Fig. 6 illustrates the details of the global TR block with respect to the design parameters used in the prototype chip. The popular dual-loop architecture [8] is employed for timing



Fig. 6. Global timing recovery block diagram.



Fig. 7. Linearized CDR model.

recovery. A phase-locked loop generates eight clocks evenly spaced by 45°, which are then used by the clock recovery loop to generate the synthesized clock. In the clock recovery loop, the early/late timing error signals from 8 data channels are first aligned to a common clock, and then summed up in the phase error summer. The error information arrives once every 2 clock cycles to alleviate speed requirements of downstream digital circuitry at the expense of tracking bandwidth. The error sum is passed to a second-order digital filter having both proportional  $(K_p)$  and integral  $(K_i)$  paths. Using second-order control enables the loop to track frequency offsets between reference clocks in the transmitter and receiver, and extend the frequency-tracking range of the timing recovery loop [9]. Decoded bits out of the filter drive a clock synthesizer consisting of two 4:1 MUXes and a 5b phase interpolator (PI) to generate the Global RxClk.

A linear analysis of the global timing recovery loop is used to set the  $K_p$  and  $K_i$  values, and ensure stability of the system. A number of recent works have developed small-signal models for digital clock and data recovery (CDR) loops, as shown in Fig. 7 [9], [10]. In this model,  $K_{\rm PD}$  is the linearized gain of the bang-bang phase detector (PD),  $K_p$  is the proportional gain of the filter,  $K_i$  is the integral gain of the filter,  $K_{\rm PI}$  is the gain of the phase interpolator, and M is the latency in the loop. The overall open-loop transfer function is

$$L(z^{-1}) = \left(\frac{K_{\rm PD} \cdot K_{\rm PI}}{1 - z^{-1}}\right) \left(K_p + \frac{K_i}{1 - z^{-1}}\right) z^{-M}.$$
 (1)

The phase transfer function is given by

$$\frac{\Phi_{\text{samp}}}{\Phi_{\text{data}}} = \frac{L(z^{-1})}{(1 + L(z^{-1}))} \tag{2}$$

where  $\Phi_{samp}$  and  $\Phi_{data}$  are the phase of the sampling clock and the data, respectively.

The collaborative timing recovery loop can also be modeled using (2), with the only difference being the representation of the PD. The models described in [9], [10] linearize the grossly non-linear transfer function of the PD by calculating its gain in the presence of sampling clock jitter.

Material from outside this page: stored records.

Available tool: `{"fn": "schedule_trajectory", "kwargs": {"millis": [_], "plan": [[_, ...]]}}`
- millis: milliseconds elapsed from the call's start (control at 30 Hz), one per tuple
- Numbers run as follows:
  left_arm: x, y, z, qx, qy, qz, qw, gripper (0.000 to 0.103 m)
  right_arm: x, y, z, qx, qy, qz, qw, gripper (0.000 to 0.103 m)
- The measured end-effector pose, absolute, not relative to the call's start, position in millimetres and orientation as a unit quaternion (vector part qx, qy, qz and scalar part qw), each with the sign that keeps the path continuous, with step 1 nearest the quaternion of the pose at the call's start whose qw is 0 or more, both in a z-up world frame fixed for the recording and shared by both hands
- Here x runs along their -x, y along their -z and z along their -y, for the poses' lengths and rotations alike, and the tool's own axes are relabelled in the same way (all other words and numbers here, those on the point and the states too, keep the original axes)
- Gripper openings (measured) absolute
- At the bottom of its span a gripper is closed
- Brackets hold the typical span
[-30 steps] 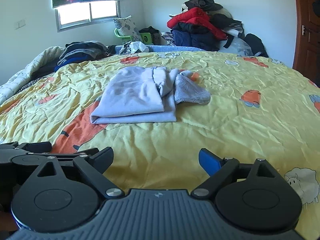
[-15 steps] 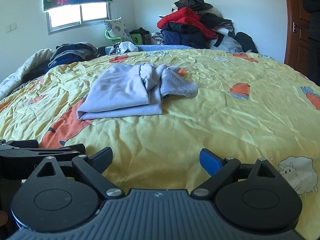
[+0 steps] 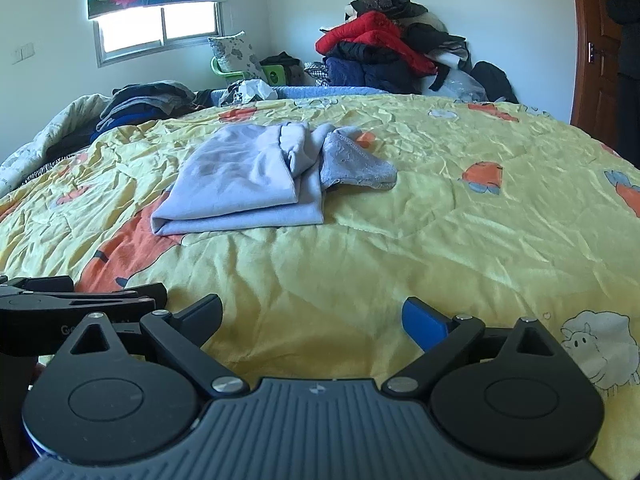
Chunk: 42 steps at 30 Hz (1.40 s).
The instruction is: Fold small clothes
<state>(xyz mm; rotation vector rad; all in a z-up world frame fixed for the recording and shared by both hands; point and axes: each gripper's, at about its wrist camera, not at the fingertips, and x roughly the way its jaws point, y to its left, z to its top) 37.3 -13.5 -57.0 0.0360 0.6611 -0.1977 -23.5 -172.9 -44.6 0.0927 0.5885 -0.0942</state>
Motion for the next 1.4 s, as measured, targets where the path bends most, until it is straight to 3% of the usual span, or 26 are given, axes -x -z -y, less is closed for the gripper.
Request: {"fn": "schedule_trajectory", "kwargs": {"millis": [1400], "plan": [[-26.4, 57.5, -3.9, -0.015, 0.067, -0.325, 0.943, 0.103, 16.4, 53.5, 177.0, -0.004, 0.052, -0.329, 0.943, 0.103]]}}
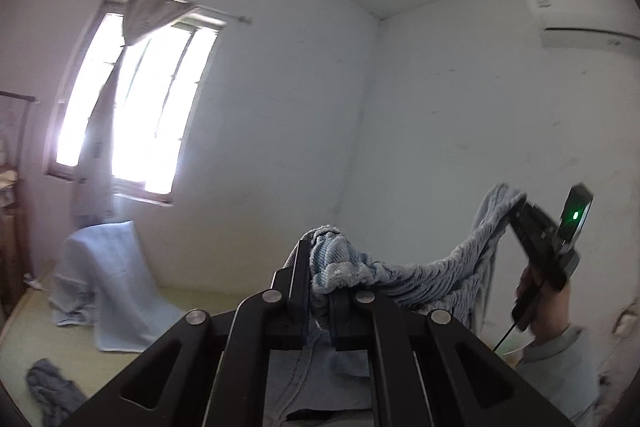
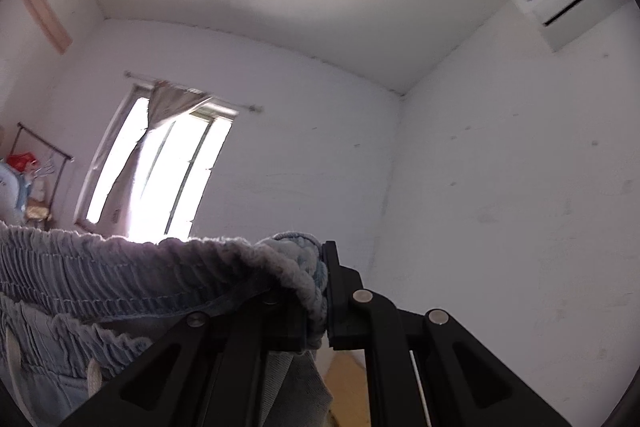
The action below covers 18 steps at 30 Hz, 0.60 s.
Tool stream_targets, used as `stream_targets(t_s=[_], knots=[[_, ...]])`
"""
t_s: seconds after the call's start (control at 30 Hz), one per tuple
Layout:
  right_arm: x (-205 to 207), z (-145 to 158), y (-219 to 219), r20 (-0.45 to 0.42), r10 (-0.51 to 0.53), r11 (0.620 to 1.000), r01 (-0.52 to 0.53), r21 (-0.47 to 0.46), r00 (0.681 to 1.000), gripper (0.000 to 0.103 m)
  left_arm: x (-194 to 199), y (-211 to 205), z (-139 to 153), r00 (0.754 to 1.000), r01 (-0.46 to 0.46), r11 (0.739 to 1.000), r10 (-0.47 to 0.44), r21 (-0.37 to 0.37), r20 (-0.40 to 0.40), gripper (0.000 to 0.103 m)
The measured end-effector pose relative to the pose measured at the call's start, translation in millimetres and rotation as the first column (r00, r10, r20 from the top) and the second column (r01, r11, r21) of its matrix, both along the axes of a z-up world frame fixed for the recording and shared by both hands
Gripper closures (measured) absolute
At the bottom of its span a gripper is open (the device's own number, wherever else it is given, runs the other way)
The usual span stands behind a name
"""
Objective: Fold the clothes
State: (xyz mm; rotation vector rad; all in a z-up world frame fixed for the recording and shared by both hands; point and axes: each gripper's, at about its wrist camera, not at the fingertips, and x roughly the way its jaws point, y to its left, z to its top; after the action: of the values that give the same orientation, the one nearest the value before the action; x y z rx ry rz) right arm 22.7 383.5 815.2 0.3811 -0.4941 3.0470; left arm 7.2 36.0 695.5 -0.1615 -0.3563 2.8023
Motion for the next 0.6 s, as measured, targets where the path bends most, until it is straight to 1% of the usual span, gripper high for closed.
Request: stream_targets(t_s=[0.13, 0.23, 0.33, 0.43, 0.5, 0.6], knots=[[-43.6, -31.9, -55.8, 0.064, 0.08, 0.996, -0.082, 0.024, 0.995, 0.099, -3.4, -48.0, -40.6, 0.992, -0.109, 0.994, 0.11, -0.021, 0.057, 0.098], [-85.4, -64.3, -118.8, 0.13, 0.15, 0.987, -0.157, 0.041, 0.98, 0.099, -3.3, -89.3, -75.0, 0.974, -0.19, 0.981, 0.192, -0.028, 0.117, 0.098], [-122.9, -99.2, -187.4, 0.198, 0.21, 0.972, -0.226, 0.063, 0.957, 0.099, -0.2, -134.0, -111.3, 0.945, -0.271, 0.962, 0.272, -0.031, 0.181, 0.098], [-156.2, -138.7, -261.2, 0.271, 0.265, 0.953, -0.295, 0.074, 0.926, 0.099, 4.1, -178.7, -148.8, 0.913, -0.337, 0.941, 0.334, -0.03, 0.234, 0.098], [-177.9, -165.6, -315.0, 0.318, 0.299, 0.937, -0.34, 0.083, 0.9, 0.099, 7.5, -211.5, -175.8, 0.888, -0.377, 0.926, 0.367, -0.019, 0.277, 0.098], [-198.3, -209.2, -393.1, 0.376, 0.34, 0.911, -0.401, 0.098, 0.862, 0.099, 17.0, -259.7, -217.7, 0.847, -0.435, 0.901, 0.408, 0.001, 0.341, 0.098]])
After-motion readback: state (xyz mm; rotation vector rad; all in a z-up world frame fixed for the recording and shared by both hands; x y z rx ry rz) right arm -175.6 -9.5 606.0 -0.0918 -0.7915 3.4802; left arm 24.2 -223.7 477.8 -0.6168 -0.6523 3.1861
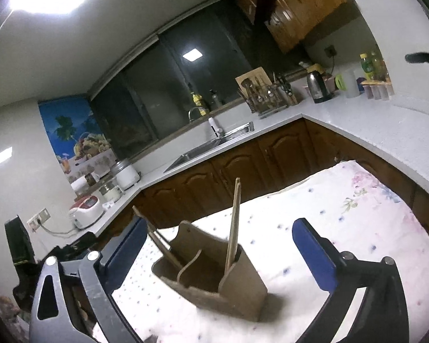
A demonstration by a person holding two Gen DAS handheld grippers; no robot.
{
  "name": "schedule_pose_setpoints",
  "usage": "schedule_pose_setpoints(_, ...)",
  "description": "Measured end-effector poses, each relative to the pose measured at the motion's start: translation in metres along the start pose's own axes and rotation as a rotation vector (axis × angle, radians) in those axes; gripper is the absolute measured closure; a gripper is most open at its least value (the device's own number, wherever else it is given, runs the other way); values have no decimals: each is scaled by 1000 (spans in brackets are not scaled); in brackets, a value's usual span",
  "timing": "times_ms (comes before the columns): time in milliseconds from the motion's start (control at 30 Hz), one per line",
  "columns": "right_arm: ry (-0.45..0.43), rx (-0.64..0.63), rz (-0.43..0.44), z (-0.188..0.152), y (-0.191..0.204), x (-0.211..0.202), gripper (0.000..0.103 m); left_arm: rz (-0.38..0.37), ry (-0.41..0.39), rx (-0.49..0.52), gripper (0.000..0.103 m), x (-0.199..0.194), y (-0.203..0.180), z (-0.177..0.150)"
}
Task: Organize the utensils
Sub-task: 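Open both tools to release the chopsticks inside the holder, then move both open tools back over the remaining utensils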
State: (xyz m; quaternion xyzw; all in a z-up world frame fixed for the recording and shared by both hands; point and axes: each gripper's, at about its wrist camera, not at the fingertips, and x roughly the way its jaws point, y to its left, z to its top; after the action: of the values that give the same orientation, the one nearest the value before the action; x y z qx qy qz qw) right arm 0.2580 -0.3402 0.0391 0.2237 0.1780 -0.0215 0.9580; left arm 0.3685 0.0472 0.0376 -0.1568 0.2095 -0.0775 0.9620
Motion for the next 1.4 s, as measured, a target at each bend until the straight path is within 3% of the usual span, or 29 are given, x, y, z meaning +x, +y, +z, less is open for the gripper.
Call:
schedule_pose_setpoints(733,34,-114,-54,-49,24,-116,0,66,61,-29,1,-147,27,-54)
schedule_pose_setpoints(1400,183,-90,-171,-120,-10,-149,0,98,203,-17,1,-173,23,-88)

It has been shown that if the rms value of the clock jitter is  $\sigma_j$ , the linearized gain  $K_{\rm PD}$  is equal to  $1/(\sqrt{2\pi}\sigma_j)$  [11]. The  $K_{\rm PD}$  for the collaborative loop is the effective gain for the ensemble of PDs. The original  $K_{\rm PD}$  is scaled by a factor of 8 since error from 8 receivers are summed together. Also, the interleaved front-end samplers have small voltage offsets caused by inherent device mismatch in deep sub-micron process technologies. The spread in sampler offsets further linearizes the transfer function of the phase detector. This model is used to set the phase tracking bandwidth of the collaborative timing recovery loop.

Fig. 8 presents details of each receiver slice, which consists of two cascaded DLLs, interleaved data and edge samplers, skew-compensation logic, and phase spacing error correction circuits. The global RxClk first goes through a duty cycle corrector (DCC) to compensate for distortion from the clock distribution buffers. The first DLL, called the phase de-skew DLL, adds a variable amount of delay to the clock path such that its output clock (Local RxClk) is phase aligned to the incoming data. The second DLL produces the 8 evenly-spaced clock phases that drive 8 interleaved edge and data samplers. The phase detector logic generates early/late information sent to the global TR block and to the digital filter in the local phase de-skew DLL. The filter controls a simple 4b thermometer encoded DAC to add offsets between the up and down currents of the charge pump, which translates to skewing the DLL output clock [12]. The digital filter uses  $\Delta\Sigma$  modulation to reduce quantization noise in this loop with phase filtering provided by the low-pass transfer function through the DLL ( $I_{CP}$  to  $\Phi_{out}$ ). The tuning range of the de-skew circuit is greater than  $\pm 0.5$  UI. Also shown in the figure is the phase spacing error correction loop that corrects imbalances in the delays through each stage of the delay line due to any nonidealities in the reference clock entering the second DLL.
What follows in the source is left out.